= Beginning of Section =

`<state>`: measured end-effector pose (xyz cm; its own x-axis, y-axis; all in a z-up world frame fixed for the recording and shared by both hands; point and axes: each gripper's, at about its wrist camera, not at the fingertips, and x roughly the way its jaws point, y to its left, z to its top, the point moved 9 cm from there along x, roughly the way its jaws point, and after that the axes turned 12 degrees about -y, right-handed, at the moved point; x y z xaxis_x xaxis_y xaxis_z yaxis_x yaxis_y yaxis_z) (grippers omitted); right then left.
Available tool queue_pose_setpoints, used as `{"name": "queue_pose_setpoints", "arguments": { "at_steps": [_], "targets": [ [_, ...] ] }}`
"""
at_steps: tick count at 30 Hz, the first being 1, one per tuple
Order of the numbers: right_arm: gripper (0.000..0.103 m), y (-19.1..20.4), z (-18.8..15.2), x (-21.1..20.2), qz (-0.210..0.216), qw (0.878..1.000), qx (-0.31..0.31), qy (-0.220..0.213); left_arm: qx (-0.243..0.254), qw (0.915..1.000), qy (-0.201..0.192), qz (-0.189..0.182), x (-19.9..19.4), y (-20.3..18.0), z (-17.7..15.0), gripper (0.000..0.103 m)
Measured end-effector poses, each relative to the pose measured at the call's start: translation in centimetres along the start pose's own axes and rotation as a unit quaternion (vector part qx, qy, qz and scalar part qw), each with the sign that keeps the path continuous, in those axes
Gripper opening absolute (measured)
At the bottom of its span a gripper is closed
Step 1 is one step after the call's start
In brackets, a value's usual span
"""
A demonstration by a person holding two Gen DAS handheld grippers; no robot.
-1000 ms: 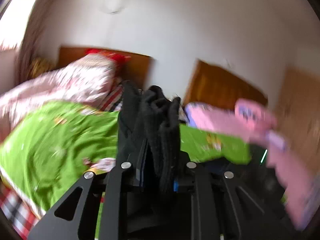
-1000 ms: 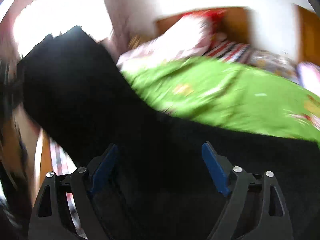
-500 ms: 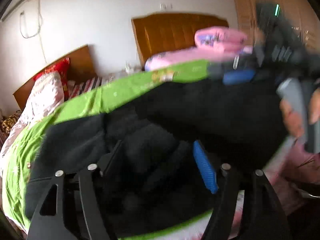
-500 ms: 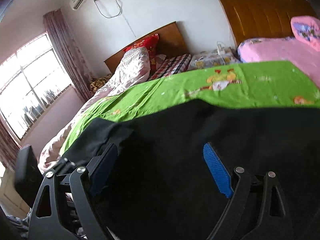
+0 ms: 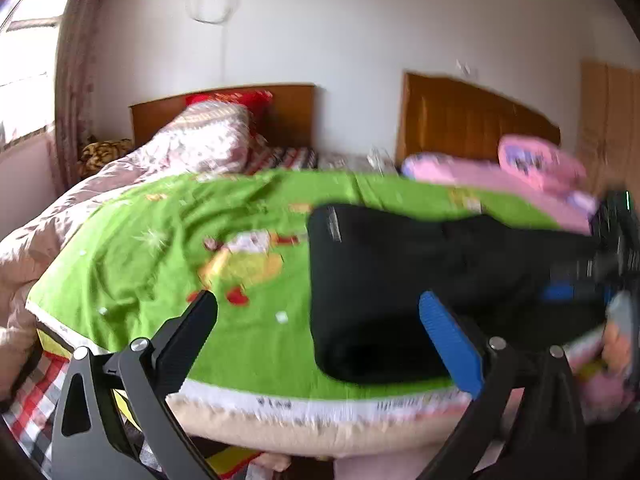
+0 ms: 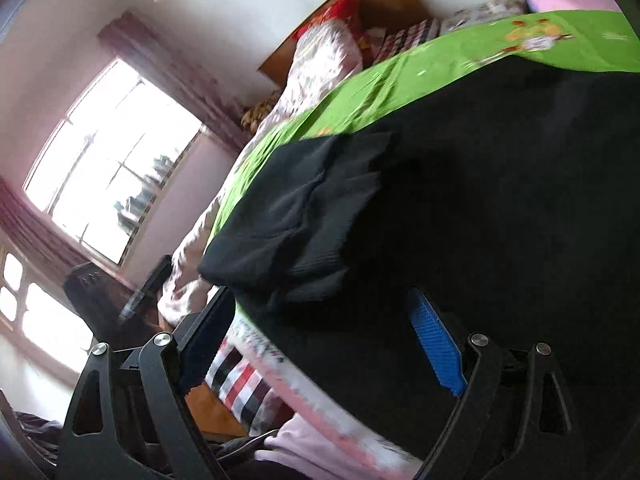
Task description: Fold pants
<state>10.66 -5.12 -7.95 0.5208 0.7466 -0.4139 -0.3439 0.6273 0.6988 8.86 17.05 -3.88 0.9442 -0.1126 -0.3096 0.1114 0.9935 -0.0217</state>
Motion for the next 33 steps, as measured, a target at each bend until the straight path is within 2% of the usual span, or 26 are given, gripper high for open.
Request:
{"name": "queue_pose_setpoints", "arguments": {
  "at_steps": [3, 5, 8, 9, 11, 12, 15, 20, 21, 22, 24, 27, 30, 33],
  "targets": [
    [0.085, 1.3, -0.1, 2.0, -0.011, 1.000, -0.010, 0.021, 0.034, 0.9991, 0.025, -0.010, 0.9, -1.1, -2.5, 0.101],
    [0.083, 1.2, 0.5, 3.5, -0.011, 1.000, 0.012, 0.019, 0.045, 0.9984, 0.031, -0.015, 1.7, -1.8, -3.5, 0.101],
    [0.063, 0.0, 1.5, 4.9, -0.030, 0.999, 0.045, 0.002, 0.063, 0.9973, 0.038, -0.006, 1.5, -2.6, -4.3, 0.101],
    [0.048, -0.4, 1.6, 5.3, -0.032, 0.998, 0.049, -0.001, 0.065, 0.9970, 0.042, -0.001, 1.5, -2.5, -4.5, 0.101],
    [0.041, -0.2, 1.7, 5.2, -0.025, 0.999, 0.040, -0.015, 0.062, 0.9967, 0.052, 0.006, 1.8, -1.8, -4.8, 0.101],
    [0.037, 0.5, 2.0, 4.7, -0.026, 0.999, 0.014, -0.031, 0.059, 0.9967, 0.054, 0.008, 1.8, -1.5, -4.8, 0.101],
    [0.035, 3.0, 3.0, 3.2, -0.027, 0.996, -0.051, -0.070, 0.043, 0.9967, 0.066, 0.020, 2.1, -0.5, -4.9, 0.101],
    [0.034, 7.1, 5.6, 0.0, -0.017, 0.981, -0.139, -0.132, 0.035, 0.9937, 0.091, 0.056, 3.6, 1.0, -4.9, 0.101],
    [0.034, 7.6, 6.0, -1.0, -0.017, 0.977, -0.154, -0.144, 0.024, 0.9926, 0.094, 0.073, 4.0, 1.6, -4.7, 0.101],
    [0.034, 7.9, 6.1, -1.6, -0.019, 0.974, -0.164, -0.152, 0.011, 0.9923, 0.097, 0.075, 4.3, 2.0, -4.6, 0.102],
    [0.034, 7.7, 6.4, -3.1, -0.029, 0.968, -0.182, -0.170, -0.027, 0.9914, 0.112, 0.062, 4.8, 2.3, -4.7, 0.102],
    [0.033, 5.9, 5.6, -3.8, -0.048, 0.966, -0.187, -0.172, -0.002, 0.9902, 0.123, 0.066, 4.9, 1.4, -5.1, 0.102],
    [0.033, 1.1, 3.7, -2.9, -0.082, 0.974, -0.152, -0.146, 0.012, 0.9892, 0.131, 0.066, 4.7, 0.7, -5.4, 0.102],
    [0.033, -2.2, 2.1, -2.6, -0.082, 0.984, -0.101, -0.126, 0.001, 0.9883, 0.140, 0.061, 4.7, 0.5, -5.7, 0.102]
  ]
}}
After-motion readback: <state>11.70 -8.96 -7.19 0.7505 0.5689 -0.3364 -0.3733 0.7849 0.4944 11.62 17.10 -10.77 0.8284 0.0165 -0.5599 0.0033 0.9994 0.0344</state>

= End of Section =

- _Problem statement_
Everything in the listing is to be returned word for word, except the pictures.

- _Final answer_
`<state>`: measured end-effector pose (xyz cm; its own x-axis, y-axis; all in a z-up world frame fixed for the recording and shared by both hands; point and axes: each gripper's, at about its wrist camera, not at the fingertips, and x roughly the way its jaws point, y to its left, z to its top, the point moved 9 cm from there along x, roughly the way its jaws point, and after that the axes turned 12 degrees about -y, right-handed, at the moved point; x y z xaxis_x xaxis_y xaxis_z yaxis_x yaxis_y yaxis_z) (grippers omitted); right then left.
Available tool queue_pose_setpoints, used as `{"name": "queue_pose_setpoints", "arguments": { "at_steps": [_], "targets": [ [_, ...] ] }}`
"""
at_steps: tick count at 30 Hz, the first being 1, one per tuple
Order of the numbers: right_arm: gripper (0.000..0.103 m), y (-19.1..20.4), z (-18.8..15.2), x (-21.1..20.2), qz (-0.210..0.216), qw (0.878..1.000), qx (-0.31..0.31), qy (-0.220..0.213); left_arm: qx (-0.243..0.254), qw (0.915..1.000), qy (-0.201..0.192), qz (-0.189..0.182), x (-19.9..19.4), y (-20.3..18.0), z (-17.7..15.0), gripper (0.000..0.103 m)
Measured end-effector poses, each relative to the pose measured at the call's start: translation in centimetres along the start pose's own axes and rotation as a unit quaternion (vector part qx, qy, qz and scalar part qw), each with the sign that keeps the path continuous, in those axes
Gripper opening absolute (measured)
At the bottom of its span a gripper is closed
Step 1 is one step after the call's start
In brackets, a value's usual span
"""
A demonstration by a person holding two Gen DAS handheld grippers; no robot.
-1000 ms: 
-1000 ms: 
-500 ms: 
-500 ms: 
+0 ms: 
+0 ms: 
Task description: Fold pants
<state>10.66 -5.12 -7.95 0.5208 0.7466 -0.4139 -0.3439 0.6273 0.6988 8.86 17.05 -3.88 0.9442 -0.1126 -0.3096 0.1114 0.9935 -0.0217</state>
Motion for the next 33 steps, as measured, a target at each bend until the straight path is within 2% of the usual span, or 26 are given, gripper high for open.
Request:
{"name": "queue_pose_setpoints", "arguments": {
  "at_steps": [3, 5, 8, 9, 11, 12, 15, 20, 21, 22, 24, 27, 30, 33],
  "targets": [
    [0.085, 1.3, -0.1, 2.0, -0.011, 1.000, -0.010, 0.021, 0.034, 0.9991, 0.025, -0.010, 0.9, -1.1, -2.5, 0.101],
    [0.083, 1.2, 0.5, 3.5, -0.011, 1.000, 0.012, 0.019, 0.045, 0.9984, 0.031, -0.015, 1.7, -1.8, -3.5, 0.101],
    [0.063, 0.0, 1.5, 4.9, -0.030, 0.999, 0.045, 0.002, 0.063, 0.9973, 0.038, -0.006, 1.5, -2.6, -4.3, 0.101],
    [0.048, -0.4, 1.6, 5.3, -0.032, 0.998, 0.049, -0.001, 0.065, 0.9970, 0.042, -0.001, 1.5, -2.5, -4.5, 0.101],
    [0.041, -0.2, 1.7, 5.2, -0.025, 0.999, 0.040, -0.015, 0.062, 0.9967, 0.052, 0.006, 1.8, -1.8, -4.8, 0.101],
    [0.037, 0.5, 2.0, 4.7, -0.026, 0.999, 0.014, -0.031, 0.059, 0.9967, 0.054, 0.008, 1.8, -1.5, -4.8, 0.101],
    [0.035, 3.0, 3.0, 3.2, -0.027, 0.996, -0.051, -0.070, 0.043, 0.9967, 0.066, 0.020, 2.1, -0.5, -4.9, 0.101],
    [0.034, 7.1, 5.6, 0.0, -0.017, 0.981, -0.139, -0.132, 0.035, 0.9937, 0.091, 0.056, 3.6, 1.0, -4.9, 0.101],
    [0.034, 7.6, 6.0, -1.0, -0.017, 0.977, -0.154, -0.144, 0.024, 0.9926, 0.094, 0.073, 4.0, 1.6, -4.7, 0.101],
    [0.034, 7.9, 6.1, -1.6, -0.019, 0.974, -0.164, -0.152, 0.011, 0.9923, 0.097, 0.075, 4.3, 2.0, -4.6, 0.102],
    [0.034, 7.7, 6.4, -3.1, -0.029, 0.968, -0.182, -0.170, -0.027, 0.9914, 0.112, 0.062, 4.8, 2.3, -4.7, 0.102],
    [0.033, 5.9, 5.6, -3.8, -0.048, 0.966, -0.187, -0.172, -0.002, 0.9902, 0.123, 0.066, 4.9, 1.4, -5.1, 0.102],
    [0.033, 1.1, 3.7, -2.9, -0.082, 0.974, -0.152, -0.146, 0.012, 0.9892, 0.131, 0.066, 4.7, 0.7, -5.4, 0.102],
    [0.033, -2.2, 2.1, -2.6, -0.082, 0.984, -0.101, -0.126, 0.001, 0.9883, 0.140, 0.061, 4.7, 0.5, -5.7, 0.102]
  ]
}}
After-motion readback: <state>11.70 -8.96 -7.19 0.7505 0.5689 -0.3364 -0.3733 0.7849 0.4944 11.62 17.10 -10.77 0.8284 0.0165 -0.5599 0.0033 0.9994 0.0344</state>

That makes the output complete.